TASK INSTRUCTIONS >>
Report each line of the records where "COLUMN" occurs.

INFORMATION >>
---------------
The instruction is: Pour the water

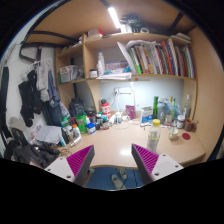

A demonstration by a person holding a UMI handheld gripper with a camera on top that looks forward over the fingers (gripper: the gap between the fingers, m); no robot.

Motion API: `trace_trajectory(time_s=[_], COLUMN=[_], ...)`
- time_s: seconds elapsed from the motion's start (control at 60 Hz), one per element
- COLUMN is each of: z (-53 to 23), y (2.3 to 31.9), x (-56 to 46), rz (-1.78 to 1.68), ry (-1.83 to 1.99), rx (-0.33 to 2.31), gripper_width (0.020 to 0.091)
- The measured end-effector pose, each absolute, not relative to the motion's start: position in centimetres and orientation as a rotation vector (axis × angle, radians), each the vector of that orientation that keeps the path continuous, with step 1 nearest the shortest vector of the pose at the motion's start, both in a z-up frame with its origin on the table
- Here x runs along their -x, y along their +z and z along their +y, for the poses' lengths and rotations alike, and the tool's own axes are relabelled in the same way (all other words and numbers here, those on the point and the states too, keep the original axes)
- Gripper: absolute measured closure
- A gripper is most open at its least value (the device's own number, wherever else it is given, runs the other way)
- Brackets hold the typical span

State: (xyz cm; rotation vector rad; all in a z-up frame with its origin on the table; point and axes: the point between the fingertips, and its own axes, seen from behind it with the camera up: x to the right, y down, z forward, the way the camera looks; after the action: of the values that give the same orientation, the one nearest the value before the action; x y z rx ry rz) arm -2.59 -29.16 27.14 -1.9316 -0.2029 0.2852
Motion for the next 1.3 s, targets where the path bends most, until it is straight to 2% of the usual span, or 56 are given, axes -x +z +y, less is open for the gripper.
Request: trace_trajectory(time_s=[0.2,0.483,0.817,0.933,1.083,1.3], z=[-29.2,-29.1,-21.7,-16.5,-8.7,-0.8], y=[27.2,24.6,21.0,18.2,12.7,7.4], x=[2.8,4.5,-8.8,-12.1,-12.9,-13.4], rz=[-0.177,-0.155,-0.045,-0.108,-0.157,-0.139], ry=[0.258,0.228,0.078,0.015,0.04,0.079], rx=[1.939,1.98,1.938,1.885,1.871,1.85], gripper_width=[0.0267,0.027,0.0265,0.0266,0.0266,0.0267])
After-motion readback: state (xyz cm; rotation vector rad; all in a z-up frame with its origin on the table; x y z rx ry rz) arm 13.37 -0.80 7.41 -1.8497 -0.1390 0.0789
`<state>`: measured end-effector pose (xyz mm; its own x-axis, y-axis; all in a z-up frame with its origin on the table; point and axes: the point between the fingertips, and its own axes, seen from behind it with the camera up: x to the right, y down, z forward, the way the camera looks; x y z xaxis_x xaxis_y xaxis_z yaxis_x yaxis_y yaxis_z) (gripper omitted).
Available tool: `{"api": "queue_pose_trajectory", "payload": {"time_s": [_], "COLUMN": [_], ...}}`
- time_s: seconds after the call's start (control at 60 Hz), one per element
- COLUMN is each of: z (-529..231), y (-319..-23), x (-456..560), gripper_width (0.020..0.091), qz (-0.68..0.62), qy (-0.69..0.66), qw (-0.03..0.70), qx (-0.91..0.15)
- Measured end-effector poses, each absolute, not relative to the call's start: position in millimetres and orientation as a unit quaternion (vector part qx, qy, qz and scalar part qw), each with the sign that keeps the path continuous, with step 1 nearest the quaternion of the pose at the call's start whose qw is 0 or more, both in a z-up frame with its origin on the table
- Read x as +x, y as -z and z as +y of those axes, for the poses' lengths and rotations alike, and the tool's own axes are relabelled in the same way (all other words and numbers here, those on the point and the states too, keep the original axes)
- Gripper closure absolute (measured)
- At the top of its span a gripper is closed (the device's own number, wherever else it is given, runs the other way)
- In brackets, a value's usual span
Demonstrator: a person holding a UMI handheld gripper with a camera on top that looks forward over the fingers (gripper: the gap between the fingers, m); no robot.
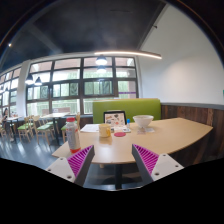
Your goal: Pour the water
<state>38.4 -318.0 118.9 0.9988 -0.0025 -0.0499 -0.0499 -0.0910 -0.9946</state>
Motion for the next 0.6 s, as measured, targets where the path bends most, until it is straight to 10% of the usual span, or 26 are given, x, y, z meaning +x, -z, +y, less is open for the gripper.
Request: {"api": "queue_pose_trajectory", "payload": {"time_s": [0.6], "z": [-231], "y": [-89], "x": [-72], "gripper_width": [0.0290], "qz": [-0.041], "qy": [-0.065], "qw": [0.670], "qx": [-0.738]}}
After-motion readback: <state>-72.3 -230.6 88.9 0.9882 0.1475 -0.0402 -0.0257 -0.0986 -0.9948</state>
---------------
FINAL ANSWER >>
Motion API: `trace_trajectory(time_s=[_], COLUMN=[_], ...)`
- COLUMN is each of: z (-53 to 23), y (2.3 to 31.9), x (-56 to 46), rz (-1.78 to 1.68), ry (-1.83 to 1.99), rx (-0.33 to 2.31), gripper_width (0.020 to 0.091)
Available tool: `{"api": "queue_pose_trajectory", "payload": {"time_s": [_], "COLUMN": [_], ...}}`
- COLUMN is each of: z (-529..231), y (-319..-23), x (-456..560), gripper_width (0.020..0.091), qz (-0.68..0.62), qy (-0.69..0.66), qw (-0.03..0.70), qx (-0.91..0.15)

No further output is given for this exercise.